Haywards Heath Tunnel is a railway tunnel on the Brighton Main Line between Haywards Heath and Wivelsfield. It is 264 yards (241 metres) long and is one of the shortest tunnels on the line.

It has previously been incorrectly called 'Folly Hill tunnel', possibly by people misreading J.T. Howard Turner's comment on page 121, Vol 1 of his history of the London, Brighton and South Coast Railway.

The previously attributed 1841 accident at this tunnel was in fact at the deep Folly Hill cutting, one mile (1.6 km) to the south, which had originally been cut as a temporary tunnel before being opened out. Both areas feature sandstone which required blasting and the mix of soils at the Haywards Heath site caused numerous difficulties for the contractors. The delays in and around this tunnel contributed to the phased opening of the line, which finally opened throughout on 21 Sept 1841.

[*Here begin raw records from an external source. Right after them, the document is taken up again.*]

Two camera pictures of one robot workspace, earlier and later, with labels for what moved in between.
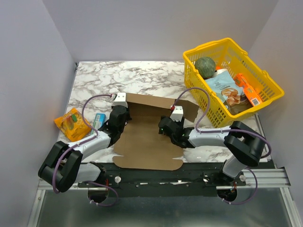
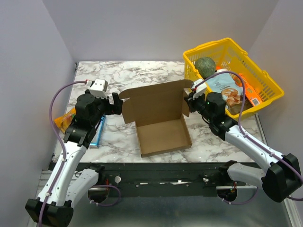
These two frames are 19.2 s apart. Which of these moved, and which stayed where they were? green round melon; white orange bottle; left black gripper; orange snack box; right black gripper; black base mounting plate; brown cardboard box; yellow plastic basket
Moved: brown cardboard box; left black gripper; right black gripper
Stayed: black base mounting plate; yellow plastic basket; orange snack box; white orange bottle; green round melon
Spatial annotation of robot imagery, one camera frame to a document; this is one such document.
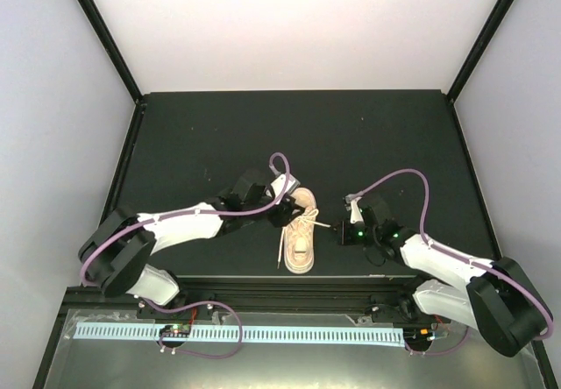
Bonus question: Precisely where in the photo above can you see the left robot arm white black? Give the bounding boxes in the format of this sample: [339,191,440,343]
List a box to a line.
[78,170,305,318]

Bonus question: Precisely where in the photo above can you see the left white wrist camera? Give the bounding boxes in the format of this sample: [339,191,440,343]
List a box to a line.
[266,173,300,199]

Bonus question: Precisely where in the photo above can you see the left black frame post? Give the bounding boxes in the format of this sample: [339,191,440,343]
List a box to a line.
[76,0,143,103]

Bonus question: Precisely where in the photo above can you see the purple cable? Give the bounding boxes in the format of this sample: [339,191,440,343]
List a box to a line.
[80,152,293,287]
[354,169,553,357]

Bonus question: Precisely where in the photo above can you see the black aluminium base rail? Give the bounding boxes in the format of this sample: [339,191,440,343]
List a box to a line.
[179,275,414,313]

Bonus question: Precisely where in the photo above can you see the white slotted cable duct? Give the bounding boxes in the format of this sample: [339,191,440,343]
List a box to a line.
[73,322,405,348]

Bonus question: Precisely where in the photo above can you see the small circuit board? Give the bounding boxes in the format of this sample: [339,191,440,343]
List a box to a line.
[414,328,449,341]
[159,324,191,337]

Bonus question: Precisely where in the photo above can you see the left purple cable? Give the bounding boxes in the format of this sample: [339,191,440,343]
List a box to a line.
[80,152,293,287]

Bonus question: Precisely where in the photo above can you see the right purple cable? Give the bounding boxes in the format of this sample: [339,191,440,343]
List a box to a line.
[354,169,553,357]

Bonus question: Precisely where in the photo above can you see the right small circuit board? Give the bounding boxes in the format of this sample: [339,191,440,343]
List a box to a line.
[414,328,449,341]

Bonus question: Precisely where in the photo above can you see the right black frame post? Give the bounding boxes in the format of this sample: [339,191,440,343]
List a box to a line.
[446,0,515,104]

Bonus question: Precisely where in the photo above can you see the left small circuit board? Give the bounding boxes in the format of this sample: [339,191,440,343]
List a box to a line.
[159,324,191,337]

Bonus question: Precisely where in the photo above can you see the white shoelace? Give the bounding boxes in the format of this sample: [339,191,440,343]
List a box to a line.
[276,208,332,274]

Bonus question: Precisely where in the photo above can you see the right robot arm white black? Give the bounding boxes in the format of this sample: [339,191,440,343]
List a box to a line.
[334,194,553,357]

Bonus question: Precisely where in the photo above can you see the black frame post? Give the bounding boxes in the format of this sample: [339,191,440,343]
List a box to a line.
[446,0,515,104]
[76,0,143,103]

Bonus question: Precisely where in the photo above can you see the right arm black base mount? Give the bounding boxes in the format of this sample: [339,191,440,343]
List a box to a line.
[366,303,451,325]

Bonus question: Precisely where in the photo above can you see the beige sneaker shoe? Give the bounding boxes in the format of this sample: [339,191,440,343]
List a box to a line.
[281,187,319,274]

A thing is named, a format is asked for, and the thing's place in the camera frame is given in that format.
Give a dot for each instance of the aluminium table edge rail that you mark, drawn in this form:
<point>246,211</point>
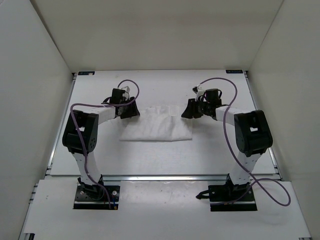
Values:
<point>165,178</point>

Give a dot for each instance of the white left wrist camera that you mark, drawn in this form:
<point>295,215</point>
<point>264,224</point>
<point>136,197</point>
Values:
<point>126,89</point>

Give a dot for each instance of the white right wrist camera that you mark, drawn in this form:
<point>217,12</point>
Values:
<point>199,92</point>

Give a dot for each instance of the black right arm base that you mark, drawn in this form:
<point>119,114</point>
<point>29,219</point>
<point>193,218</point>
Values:
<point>230,197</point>

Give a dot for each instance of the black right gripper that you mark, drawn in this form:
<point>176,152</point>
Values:
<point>190,112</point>

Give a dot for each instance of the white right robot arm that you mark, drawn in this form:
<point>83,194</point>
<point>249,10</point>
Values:
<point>252,133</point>

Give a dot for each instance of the corner table label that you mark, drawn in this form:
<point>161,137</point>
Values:
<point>86,73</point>
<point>234,71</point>

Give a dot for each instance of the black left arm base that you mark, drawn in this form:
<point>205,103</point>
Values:
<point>93,197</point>

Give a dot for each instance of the left corner table label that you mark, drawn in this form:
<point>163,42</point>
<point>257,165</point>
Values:
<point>86,73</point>

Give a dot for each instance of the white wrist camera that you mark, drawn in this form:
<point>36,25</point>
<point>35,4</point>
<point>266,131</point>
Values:
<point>199,92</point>
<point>126,89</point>

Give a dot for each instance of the white front cover board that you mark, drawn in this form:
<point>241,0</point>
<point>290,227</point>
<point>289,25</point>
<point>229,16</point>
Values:
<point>158,211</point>

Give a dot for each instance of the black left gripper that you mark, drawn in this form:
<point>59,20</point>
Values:
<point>133,112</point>

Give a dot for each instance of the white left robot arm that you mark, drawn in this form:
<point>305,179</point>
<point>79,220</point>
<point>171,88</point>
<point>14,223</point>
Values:
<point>81,131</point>

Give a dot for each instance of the right corner table label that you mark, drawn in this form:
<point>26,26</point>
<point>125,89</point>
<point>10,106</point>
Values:
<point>234,71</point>

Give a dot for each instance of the white pleated skirt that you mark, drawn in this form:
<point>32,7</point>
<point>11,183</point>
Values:
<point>158,124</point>

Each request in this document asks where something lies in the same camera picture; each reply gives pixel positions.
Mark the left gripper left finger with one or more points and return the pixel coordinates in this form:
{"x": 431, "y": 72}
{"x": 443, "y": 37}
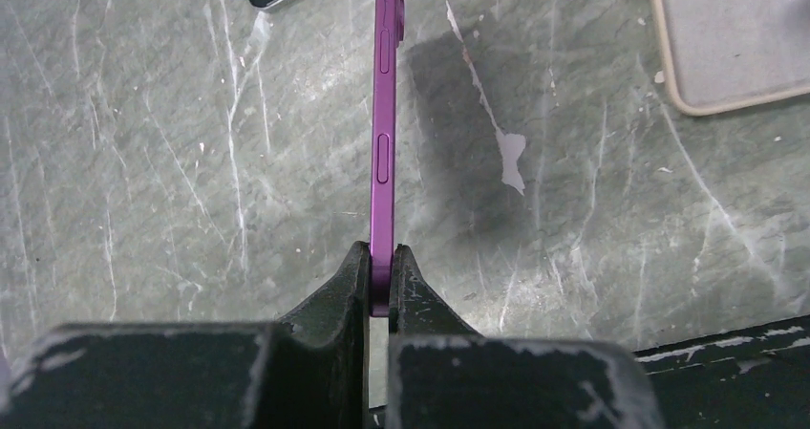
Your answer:
{"x": 306, "y": 369}

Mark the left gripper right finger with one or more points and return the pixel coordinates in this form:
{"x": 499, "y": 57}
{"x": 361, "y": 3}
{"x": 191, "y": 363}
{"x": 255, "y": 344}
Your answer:
{"x": 444, "y": 374}

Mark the beige phone case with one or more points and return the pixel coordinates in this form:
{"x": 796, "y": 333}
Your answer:
{"x": 724, "y": 55}

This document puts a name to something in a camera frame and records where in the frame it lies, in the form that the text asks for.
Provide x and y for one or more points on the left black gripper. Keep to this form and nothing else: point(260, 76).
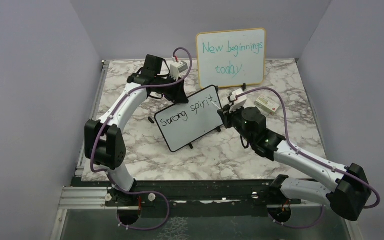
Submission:
point(177, 94)

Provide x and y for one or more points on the silver black whiteboard stand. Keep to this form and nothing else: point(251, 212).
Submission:
point(208, 135)

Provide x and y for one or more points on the yellow framed whiteboard with writing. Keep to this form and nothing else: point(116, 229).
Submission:
point(231, 58)

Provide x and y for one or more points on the white green eraser box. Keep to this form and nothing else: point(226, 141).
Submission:
point(266, 104)

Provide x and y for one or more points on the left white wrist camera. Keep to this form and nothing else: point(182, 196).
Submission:
point(176, 68)

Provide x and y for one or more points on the black aluminium base frame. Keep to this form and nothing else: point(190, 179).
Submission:
point(193, 210)

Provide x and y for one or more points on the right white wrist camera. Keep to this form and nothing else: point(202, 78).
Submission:
point(236, 100)

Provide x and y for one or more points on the black white marker pen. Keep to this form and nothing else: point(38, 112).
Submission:
point(215, 104)

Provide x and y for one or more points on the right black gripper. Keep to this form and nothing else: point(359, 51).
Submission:
point(226, 115)

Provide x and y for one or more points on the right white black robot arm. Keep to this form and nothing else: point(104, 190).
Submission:
point(345, 189)

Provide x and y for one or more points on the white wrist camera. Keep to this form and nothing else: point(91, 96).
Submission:
point(176, 68)
point(236, 100)

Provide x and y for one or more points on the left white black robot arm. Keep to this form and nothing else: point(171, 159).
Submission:
point(104, 144)

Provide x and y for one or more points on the black framed whiteboard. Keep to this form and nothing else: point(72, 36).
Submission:
point(183, 123)

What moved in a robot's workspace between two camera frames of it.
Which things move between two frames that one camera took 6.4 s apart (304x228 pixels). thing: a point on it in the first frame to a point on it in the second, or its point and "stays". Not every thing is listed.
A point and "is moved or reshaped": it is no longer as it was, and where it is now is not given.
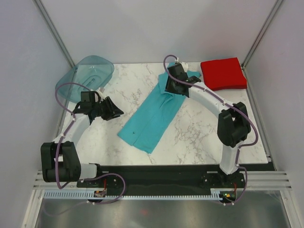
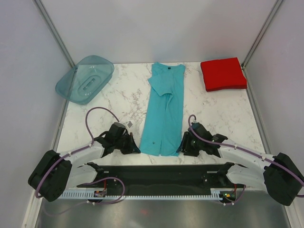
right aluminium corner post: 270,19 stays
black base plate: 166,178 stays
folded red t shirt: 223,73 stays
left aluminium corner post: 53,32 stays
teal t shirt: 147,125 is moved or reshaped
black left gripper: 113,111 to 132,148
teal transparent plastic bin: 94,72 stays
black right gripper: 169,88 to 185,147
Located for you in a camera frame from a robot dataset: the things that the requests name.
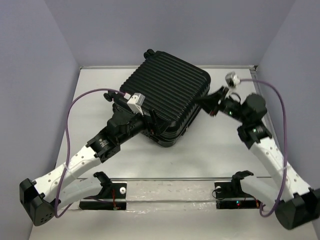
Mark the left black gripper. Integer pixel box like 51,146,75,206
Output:
118,106,171,145

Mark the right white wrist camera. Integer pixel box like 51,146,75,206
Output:
223,71,241,99

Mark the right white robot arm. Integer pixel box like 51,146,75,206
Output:
195,87,320,230

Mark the aluminium rail right edge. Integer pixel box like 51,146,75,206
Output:
249,65,281,151

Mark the black hard-shell suitcase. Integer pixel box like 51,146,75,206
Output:
103,49,211,147

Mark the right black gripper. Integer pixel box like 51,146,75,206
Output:
193,83,248,122

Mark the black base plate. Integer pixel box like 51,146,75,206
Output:
78,171,127,211
211,170,261,210

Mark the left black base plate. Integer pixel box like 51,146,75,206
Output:
78,171,127,211

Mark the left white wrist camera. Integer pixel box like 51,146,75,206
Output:
124,93,145,115

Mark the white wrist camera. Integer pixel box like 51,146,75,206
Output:
124,93,145,115
223,71,241,99

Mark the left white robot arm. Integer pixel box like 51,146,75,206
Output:
19,110,171,226

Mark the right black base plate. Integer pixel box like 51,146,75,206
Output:
211,170,261,210

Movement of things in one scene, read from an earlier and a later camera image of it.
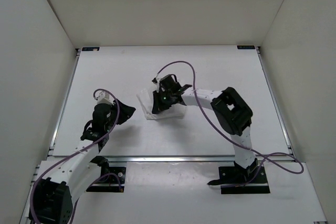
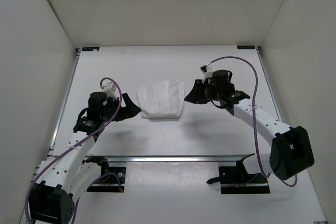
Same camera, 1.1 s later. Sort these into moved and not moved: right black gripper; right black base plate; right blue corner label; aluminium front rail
Moved: right black gripper
Not moved: aluminium front rail; right blue corner label; right black base plate

Water ingress at the tunnel has always been a problem and a Board of Trade report from May 1848 held at The National Archive details remedial works to drain excess water from entering the tunnel.

On 5 September 1945 an empty train of coaching stock ran through the buffers of a siding leading up to the northern portal, crashing into the abutment wall, killing the crew. A transcript of the Mid Sussex Time report is available on the Cuckfield Connections site. A Ministry of Transport report of the incident is available on the Railway Archives site.

Between October 2018 and February 2019, Haywards Heath tunnel was subject to a series of scheduled repairs as part of a £300m improvement programme on the Brighton Main Line; work was undertaken to reduce the ingress of water and re-lay the tracks during temporary closures.